O crescimento dos ataques cibernéticos, uma das pragas do mundo digital, exige cada vez mais a adoção de sistemas de vigilância na rede e proteção dos usuários, afirmam os especialistas e empresas de segurança como a Arbor Networks, divisão de segurança da Netscout. Com o avanço de dispositivos conectados, especialmente câmeras de segurança, roteadores e outros de uso domésticos que os usuários instalam sem muitos conhecimento de que podem trazer um robô (bot), suscetível a ser alvo de um ataque de vírus, o problema torna-se muito maior maior. Sem falar, é claro, em todos os dispositivos conectados de uso profissional.

De olho no potencial desse mercado, a Arbor, multinacional norte-americana, voltada para o mercado de grandes empresas (especialmente bancos e grandes operadoras), decidiu customizar seu produto para atender a pequenos e médios provedores de internet do mercado brasileiro. E lançou sua solução anti DDoS (Distributed Denial of Service) para esse segmento neste semestre a preço acessível, comercializada por meio do distribuidor Westcon, que foi apresentada hoje durante o Encontro Provedores Regionais, realizado em Porto Seguro, na Bahia, pela Bit Social. De acordo com Eduardo Maffessoni, engenheiro de vendas da empresa, a solução é disponibilizada ao provedor em máquina virtual – ou seja ele não precisa adquirir um equipamento e a licença é financiada em 36 meses. “Assim, ele tem condições de pagá-la com a venda do serviço ao cliente”, informou.

O pacote de soluções combina visibilidade de tráfego e solução anti-DDoS. A visibilidade do tráfego tem como objetivo aumentar o nível de serviço, eficiência e receita por meio de: otimização de recursos de rede; aumento da visibilidade em aplicações OTT (over-the-top); detecção de anomalias e prevenção de parada de serviços; e automatização de entrega de serviços.

Já a proteção contra os ataques DDoS proporciona às empresas provedoras de serviços o aumento de disponibilidade da sua própria infraestrutura, assim como da de seus clientes, por meio de: visão e inteligência global; mitigação e limpeza cirúrgica dos ataques;     proteção contra diferentes vetores de ataques; e análise dos ataques e mitigações.

A Arbor Networks já mantém sob vigilância, em seus clientes, 2,6 bilhões de endereços públicos IPs e calcula que, em um ano e meio, para monitorar os IoTs serão necessários 148 Terabit por segundo

Como funciona

De acordo com estimativas apresentadas por Maffessoni, já existe no mundo meio milhão de endereços IPs de câmeras de segurança e outros dispositivos introduzidos, que rodam sistemas operacionais que podem ser “hakeados” pois os fabricantes não se preocupam com a devida segurança. E os hackers buscam essas portas geralmente para gerar tráfego. As mesmas estimativas indicam que 40 mil desses endereços estejam no Brasil.

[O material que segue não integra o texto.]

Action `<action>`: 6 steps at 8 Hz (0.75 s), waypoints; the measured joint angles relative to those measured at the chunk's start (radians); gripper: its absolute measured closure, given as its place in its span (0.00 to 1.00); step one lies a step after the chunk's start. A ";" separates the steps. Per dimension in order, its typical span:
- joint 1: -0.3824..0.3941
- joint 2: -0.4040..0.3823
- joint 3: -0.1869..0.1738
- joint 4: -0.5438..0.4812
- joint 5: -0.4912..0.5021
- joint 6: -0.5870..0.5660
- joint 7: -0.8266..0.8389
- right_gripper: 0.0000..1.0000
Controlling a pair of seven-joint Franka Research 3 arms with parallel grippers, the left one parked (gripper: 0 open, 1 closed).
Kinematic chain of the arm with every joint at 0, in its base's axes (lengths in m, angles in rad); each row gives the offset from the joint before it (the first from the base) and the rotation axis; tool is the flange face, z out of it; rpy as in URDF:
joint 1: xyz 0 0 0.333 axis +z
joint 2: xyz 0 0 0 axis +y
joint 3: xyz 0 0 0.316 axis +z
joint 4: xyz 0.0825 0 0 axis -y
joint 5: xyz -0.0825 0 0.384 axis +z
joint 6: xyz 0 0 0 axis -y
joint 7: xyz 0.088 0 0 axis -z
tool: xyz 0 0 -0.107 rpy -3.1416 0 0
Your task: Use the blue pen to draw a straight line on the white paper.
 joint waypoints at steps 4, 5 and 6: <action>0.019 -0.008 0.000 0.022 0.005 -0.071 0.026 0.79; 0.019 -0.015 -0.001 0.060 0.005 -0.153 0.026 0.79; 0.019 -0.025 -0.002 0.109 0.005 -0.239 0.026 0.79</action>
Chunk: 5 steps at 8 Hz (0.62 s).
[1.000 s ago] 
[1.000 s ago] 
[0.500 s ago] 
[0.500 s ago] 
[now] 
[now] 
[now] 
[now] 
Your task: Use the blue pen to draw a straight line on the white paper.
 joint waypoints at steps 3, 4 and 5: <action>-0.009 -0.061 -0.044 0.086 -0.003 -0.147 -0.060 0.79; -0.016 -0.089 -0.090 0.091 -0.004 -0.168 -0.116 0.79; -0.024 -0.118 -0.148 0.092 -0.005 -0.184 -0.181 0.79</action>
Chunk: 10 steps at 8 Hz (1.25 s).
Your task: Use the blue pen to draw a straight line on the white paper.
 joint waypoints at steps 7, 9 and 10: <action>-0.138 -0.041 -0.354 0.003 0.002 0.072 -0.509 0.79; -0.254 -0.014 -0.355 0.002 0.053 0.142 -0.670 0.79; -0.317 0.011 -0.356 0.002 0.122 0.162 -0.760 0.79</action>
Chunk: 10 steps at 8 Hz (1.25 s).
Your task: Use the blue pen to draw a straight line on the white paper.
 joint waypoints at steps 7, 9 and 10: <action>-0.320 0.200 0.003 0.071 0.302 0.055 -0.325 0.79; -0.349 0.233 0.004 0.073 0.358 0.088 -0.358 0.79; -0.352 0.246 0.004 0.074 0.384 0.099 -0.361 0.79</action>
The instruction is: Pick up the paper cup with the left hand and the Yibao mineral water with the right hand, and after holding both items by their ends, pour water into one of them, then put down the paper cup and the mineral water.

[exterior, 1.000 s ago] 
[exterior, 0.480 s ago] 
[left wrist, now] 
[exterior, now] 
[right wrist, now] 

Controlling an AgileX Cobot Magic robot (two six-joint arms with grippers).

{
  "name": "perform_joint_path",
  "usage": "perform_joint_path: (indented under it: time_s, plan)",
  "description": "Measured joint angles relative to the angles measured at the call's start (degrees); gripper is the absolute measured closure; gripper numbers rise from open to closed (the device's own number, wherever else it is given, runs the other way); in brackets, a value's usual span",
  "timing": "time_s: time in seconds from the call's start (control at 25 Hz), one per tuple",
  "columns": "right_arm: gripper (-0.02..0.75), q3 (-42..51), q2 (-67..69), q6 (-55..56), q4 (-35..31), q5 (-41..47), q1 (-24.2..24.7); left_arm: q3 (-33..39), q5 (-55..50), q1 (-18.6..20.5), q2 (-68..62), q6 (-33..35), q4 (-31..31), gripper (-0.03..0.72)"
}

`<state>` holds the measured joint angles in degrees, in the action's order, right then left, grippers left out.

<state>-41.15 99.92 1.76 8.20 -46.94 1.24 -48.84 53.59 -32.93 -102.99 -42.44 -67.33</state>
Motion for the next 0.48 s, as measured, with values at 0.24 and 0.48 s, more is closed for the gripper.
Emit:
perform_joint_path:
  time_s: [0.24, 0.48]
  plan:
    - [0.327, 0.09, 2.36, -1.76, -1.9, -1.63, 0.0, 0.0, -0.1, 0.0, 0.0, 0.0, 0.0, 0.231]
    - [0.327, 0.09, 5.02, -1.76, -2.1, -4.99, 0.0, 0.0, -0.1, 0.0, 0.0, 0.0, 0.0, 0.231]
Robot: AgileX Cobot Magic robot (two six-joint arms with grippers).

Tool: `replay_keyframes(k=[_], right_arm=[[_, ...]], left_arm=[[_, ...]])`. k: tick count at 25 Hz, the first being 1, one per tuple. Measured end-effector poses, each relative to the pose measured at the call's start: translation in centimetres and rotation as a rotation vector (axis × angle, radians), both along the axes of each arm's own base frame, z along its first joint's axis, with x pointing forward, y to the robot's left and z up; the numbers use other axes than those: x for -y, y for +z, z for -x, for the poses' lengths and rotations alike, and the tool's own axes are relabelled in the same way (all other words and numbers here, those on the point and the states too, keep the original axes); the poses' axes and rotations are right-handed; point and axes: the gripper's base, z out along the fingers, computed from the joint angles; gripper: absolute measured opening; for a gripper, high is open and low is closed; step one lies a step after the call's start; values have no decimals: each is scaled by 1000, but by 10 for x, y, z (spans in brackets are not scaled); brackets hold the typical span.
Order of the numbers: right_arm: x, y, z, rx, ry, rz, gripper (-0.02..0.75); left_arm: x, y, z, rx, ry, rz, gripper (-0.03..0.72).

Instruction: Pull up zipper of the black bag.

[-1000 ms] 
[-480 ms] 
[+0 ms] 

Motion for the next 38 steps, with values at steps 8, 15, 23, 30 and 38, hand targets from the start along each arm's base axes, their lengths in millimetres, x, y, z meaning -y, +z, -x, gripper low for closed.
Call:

Kleber Carriello, consultor sênior da Arbor Networks, descreve assim o que acontece: “Não é novidade que hackers instalam programas em computadores para que executem tarefas remotas. Funciona assim: um hacker cria um programa que, ao se instalar em seu computador, permanece “escondido”, mas conectado em rede a outros computadores, que obedecem ordens de um computador central, localizado em qualquer parte do mundo. Assim, o criminoso controla dezenas de milhares de computadores em uma rede conhecida como “botnet”, ou rede de robôs (do inglês bot, robô, e Net, rede).”